The Markets (as of market close February 27, 2017)Monday, February 27th, 2017
The price of crude oil (WTI) rose, closing at $54.03 per barrel, up from the prior week’s closing price of $53.37 per barrel. The price of gold (COMEX) increased, closing at $1,258.00 by late Friday afternoon, up from the prior week’s price of $1,236.00. The national average retail regular gasoline price decreased to $2.302 per gallon on February 20, 2017, $0.005 less than the prior week’s price but $0.572 more than a year ago.
- Existing home sales surged in January, according to the National Association of Realtors®. Total existing home sales expanded 3.3% to a seasonally adjusted annual rate of 5.69 million from an upwardly revised 5.51 million in December. January’s sales pace is 3.8% higher than it was a year ago and is the strongest annual rate since February 2007. The median existing-home price for all housing types in January was $228,900, up 7.1% from January 2016 ($213,700). The annual price increase 232,200 in January was the fastest 12-month increase since last January (8.1%) and marks the 59th consecutive month of year-over-year gains. Inventory increased 2.4% in January, which helped fuel the increase in sales. There is a 3.6-month supply of inventory at the current sales pace. Despite rising mortgage rates and relatively scant inventory, the increase in home sales may be indicative of consumers’ confidence in the labor market and in the economy.
- New home sales also picked up the pace in January. At an annual rate of 555,000 in January, new home sales were 3.7% above the revised December rate of 535,000 and 5.5% above the January 2016 estimate of 526,000. The median sales price of new houses sold in January 2017 was $312,900 ($316,200 in December). The average sales price was $360,900 ($378,900 in December). The 265,000 new homes for sale at the end of January represents a supply of 5.7 months at the current sales rate.

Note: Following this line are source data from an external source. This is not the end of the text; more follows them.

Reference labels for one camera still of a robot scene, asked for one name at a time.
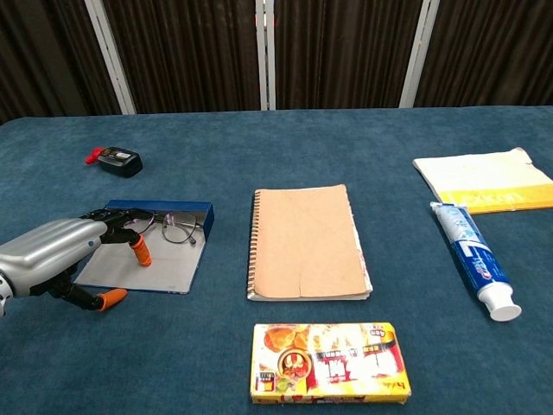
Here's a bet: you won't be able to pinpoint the blue cardboard glasses case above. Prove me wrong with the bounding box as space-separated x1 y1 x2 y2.
73 199 215 296

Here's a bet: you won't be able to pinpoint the blue white toothpaste tube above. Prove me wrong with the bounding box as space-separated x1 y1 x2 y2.
429 201 523 323

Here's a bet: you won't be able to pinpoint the blue velvet tablecloth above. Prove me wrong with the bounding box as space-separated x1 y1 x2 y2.
0 105 553 415

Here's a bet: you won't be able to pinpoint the yellow red food box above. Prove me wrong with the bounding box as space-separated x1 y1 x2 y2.
249 321 412 406

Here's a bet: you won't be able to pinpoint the dark brown pleated curtain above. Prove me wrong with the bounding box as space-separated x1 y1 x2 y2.
0 0 553 126

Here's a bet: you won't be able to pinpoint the thin black metal eyeglasses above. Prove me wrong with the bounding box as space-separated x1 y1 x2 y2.
129 210 202 247

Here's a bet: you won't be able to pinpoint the small black red device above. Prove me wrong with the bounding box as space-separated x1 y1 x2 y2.
84 146 144 179

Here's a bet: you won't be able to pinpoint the brown cover spiral notebook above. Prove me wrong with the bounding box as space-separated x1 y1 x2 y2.
246 183 373 303

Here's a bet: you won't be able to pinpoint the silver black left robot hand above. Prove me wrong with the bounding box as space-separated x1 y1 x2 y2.
0 208 156 313

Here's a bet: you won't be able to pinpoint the white metal screen post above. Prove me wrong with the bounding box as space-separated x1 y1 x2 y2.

- Minutes from the FOMC meeting at the end of January point to a greater likelihood of an interest rate hike when the Committee next meets in March. Concerned that the pace of inflation may increase based on policy proposals from the Trump administration, some members of the Committee posed the possibility for more aggressive action, particularly if the unemployment rate falls.
- Consumer sentiment was still strong in February, although the Index of Consumer Sentiment edged down to 96.3 compared to the decade peak of 98.5 recorded in January. During the past three months, the Index of Consumer Sentiment has been higher than any time since March 2004. According to Surveys of Consumers chief economist Richard Curtin, “Normally, the implication would be that consumers expected Trump’s election to have a positive economic impact. That is not the case since the gain represents the result of an unprecedented partisan divergence, with Democrats expecting recession and Republicans expecting robust growth.” Curtin further explained, “While the expectations of Democrats and Republicans largely offset each other, the overall gain in the Expectations Index was due to self-identified Independents, who were much closer to the optimism of the Republicans than the pessimism of the Democrats.”
- In the week ended February 18, the advance figure for seasonally adjusted initial unemployment insurance claims was 244,000, an increase of 6,000 from the previous week’s revised level. The advance seasonally adjusted insured unemployment rate remained at 1.5%. The advance number for seasonally adjusted insured unemployment during the week ended February 11 was 2,060,000, a decrease of 17,000 from the previous week’s revised level. Compared to the same period last year, the number of unemployed is 9.4% lower than the 2,253,000 unemployed claimants for the week ended February 13, 2016.